**Problem details**
Copy exactly, please, each line of the data below until the line that contains "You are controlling" has been copied, beginning at the top.

_ _ _

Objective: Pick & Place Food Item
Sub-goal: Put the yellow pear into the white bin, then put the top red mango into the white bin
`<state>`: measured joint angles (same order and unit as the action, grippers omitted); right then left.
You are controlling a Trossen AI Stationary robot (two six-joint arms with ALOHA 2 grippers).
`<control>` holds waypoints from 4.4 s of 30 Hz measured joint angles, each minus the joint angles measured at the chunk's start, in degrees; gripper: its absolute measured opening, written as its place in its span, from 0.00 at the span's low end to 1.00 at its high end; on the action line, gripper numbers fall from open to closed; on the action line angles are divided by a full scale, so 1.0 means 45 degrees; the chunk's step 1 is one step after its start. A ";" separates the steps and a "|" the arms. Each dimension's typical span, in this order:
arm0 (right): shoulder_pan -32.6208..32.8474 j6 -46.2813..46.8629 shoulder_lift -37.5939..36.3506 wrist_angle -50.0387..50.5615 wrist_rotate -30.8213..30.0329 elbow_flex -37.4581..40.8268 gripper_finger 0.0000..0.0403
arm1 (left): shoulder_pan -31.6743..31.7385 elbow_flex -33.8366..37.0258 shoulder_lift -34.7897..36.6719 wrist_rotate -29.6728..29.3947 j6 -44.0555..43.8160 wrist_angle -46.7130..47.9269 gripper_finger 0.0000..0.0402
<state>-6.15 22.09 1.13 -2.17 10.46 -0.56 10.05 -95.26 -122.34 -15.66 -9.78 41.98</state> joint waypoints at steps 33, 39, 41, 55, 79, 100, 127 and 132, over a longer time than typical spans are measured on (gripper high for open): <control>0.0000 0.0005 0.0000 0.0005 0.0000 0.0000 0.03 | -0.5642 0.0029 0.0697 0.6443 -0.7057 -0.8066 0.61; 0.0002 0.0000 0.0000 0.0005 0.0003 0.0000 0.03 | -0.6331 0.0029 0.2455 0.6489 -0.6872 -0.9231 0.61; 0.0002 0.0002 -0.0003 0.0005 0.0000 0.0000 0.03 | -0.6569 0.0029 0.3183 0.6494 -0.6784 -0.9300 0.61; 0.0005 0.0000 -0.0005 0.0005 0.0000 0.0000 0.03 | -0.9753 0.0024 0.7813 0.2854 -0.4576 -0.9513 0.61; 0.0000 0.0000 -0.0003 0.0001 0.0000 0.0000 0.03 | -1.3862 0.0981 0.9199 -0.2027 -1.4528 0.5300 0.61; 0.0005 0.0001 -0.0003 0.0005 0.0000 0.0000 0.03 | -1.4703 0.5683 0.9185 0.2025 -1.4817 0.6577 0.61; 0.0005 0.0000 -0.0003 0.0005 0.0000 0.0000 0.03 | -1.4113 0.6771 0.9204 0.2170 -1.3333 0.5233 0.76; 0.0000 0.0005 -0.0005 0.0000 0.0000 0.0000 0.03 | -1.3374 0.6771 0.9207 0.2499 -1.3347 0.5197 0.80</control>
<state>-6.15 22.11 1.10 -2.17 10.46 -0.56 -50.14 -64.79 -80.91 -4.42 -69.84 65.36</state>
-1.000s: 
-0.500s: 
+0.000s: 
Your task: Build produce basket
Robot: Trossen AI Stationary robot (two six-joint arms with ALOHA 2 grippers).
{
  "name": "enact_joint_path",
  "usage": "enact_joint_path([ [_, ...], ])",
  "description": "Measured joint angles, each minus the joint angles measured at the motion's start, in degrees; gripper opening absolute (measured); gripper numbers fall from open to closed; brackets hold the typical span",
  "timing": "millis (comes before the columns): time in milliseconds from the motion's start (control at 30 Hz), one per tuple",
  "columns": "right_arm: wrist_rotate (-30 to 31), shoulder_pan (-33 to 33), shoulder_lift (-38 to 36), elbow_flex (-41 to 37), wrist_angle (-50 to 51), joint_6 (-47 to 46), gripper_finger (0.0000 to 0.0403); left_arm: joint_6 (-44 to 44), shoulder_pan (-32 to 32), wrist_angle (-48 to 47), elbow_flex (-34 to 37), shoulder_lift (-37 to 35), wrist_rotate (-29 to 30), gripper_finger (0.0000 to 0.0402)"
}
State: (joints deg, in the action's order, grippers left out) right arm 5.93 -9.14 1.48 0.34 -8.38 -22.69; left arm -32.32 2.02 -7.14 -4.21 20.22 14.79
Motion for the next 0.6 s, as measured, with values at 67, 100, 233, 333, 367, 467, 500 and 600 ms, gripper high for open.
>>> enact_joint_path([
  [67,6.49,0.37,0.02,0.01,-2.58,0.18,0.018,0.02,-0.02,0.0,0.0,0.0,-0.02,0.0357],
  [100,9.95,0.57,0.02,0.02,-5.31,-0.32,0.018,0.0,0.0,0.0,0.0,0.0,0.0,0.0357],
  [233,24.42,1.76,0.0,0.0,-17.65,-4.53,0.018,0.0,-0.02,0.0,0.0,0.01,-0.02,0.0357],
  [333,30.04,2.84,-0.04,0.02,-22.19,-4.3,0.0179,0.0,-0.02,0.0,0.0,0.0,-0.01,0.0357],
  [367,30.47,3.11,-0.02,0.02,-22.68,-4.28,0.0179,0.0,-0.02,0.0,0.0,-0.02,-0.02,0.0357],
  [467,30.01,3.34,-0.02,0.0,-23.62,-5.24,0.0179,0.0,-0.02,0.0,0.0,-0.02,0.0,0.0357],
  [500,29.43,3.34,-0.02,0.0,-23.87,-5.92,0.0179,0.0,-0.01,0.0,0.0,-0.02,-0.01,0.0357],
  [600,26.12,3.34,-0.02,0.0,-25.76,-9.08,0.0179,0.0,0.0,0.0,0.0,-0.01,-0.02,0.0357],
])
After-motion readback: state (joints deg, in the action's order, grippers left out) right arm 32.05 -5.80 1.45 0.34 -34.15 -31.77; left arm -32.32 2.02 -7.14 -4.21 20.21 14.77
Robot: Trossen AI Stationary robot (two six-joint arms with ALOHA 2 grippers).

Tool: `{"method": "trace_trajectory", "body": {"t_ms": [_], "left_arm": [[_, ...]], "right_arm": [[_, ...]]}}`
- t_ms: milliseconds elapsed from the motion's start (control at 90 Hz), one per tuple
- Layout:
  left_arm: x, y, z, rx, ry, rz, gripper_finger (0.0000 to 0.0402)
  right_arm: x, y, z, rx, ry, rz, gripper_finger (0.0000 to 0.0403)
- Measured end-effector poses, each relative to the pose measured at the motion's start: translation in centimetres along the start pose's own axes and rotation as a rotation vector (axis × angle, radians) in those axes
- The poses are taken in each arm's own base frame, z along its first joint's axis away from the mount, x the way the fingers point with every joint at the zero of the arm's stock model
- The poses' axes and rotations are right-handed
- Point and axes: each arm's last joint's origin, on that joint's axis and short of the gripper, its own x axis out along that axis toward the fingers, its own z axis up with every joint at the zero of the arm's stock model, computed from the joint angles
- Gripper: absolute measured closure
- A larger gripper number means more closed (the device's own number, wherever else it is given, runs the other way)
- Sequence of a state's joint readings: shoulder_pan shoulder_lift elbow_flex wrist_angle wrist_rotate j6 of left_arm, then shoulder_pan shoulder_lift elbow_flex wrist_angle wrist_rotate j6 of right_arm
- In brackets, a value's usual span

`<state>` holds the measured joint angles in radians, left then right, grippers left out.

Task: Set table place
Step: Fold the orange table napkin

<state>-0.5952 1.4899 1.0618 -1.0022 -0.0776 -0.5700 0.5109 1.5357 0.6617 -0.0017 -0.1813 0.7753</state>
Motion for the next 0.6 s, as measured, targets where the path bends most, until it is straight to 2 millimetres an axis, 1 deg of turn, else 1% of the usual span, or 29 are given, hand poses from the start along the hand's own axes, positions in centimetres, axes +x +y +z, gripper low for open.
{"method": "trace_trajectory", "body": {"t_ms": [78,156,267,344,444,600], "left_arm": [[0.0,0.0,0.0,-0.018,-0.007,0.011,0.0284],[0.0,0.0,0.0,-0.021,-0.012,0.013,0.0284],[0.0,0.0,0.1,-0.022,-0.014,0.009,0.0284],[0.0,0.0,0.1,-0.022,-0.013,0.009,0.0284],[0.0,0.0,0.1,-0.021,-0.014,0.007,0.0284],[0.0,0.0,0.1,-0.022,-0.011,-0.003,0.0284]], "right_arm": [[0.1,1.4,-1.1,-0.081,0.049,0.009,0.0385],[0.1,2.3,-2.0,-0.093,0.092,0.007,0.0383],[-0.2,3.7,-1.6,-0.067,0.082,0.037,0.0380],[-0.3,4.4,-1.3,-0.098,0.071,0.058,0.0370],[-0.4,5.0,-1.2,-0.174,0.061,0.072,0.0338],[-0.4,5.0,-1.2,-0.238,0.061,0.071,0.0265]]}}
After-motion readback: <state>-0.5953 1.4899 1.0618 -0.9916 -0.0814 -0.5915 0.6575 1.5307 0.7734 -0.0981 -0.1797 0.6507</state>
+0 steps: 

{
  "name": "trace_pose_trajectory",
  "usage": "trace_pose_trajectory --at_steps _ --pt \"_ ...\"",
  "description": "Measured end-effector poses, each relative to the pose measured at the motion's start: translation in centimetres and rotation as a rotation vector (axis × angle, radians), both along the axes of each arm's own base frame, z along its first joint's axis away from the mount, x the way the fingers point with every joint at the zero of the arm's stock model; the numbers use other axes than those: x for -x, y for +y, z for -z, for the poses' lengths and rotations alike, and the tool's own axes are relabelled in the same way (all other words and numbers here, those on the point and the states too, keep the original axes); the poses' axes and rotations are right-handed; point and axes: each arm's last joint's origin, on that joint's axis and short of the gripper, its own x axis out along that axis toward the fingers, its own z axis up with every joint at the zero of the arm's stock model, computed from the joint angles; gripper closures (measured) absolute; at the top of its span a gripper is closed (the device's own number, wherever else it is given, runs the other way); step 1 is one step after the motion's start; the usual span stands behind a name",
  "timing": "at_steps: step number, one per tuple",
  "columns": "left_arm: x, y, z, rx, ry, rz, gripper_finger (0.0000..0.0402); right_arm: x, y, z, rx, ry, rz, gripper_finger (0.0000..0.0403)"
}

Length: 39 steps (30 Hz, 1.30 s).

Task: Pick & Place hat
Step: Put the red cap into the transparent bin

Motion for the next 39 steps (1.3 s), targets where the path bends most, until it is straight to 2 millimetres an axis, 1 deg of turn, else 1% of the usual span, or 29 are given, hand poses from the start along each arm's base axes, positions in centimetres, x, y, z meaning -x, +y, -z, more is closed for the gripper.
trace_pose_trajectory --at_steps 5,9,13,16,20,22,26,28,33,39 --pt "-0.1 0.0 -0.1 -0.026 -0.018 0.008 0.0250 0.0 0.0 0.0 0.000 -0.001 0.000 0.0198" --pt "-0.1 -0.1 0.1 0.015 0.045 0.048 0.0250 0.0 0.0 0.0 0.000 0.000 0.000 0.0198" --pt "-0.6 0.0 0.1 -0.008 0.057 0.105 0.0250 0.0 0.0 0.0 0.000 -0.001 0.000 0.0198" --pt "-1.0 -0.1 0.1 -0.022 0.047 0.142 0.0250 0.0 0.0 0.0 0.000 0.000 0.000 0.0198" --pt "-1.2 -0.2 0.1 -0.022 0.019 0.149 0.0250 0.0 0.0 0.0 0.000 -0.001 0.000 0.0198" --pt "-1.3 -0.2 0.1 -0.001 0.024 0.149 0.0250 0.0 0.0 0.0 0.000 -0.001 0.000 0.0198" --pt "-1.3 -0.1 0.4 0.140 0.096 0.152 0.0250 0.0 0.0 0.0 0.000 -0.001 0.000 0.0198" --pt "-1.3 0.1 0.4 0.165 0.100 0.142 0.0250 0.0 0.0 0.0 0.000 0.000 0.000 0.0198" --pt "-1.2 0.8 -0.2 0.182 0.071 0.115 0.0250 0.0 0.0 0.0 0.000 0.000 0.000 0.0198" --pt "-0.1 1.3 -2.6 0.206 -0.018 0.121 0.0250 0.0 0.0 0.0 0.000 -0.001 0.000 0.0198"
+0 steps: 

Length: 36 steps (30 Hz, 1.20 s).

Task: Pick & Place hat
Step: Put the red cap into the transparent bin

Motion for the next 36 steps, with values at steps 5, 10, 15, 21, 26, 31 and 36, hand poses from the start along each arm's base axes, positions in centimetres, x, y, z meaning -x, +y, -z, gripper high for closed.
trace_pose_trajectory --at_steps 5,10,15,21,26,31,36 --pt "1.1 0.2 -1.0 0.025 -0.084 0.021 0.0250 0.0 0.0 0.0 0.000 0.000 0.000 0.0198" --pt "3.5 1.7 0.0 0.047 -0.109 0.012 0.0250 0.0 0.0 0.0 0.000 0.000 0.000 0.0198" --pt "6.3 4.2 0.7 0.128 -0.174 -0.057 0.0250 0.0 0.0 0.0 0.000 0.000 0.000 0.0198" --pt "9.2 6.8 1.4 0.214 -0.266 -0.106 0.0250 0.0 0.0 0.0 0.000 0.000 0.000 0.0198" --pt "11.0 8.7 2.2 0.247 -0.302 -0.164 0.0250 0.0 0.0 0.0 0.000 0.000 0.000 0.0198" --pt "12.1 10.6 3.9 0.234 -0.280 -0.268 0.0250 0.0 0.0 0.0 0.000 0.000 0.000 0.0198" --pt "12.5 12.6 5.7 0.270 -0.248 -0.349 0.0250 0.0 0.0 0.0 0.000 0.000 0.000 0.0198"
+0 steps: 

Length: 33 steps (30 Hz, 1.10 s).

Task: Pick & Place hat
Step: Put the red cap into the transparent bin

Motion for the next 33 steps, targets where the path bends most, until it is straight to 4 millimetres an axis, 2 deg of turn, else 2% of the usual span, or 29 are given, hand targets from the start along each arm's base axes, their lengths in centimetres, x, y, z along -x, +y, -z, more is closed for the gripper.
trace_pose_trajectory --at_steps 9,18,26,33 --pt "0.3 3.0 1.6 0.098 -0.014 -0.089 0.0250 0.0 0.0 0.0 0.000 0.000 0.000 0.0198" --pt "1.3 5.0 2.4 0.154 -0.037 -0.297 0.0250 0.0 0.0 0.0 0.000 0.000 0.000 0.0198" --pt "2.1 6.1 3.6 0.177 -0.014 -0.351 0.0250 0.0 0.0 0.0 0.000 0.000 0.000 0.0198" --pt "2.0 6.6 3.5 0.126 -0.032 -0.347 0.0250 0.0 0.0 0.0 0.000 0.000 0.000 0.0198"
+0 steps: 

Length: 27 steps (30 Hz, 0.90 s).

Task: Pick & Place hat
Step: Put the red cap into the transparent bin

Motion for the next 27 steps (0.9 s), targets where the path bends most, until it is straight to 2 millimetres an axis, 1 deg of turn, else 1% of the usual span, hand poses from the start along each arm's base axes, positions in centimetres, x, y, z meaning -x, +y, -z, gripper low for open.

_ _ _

**Output below**
Objective: Pick & Place Food Item
Sub-goal: Put the yellow pear into the white bin, then put the top red mango into the white bin
`<state>`: measured joint angles (same order and unit as the action, grippers omitted); right then left.
You are controlling a Trossen AI Stationary robot (two six-joint arms with ALOHA 2 grippers).

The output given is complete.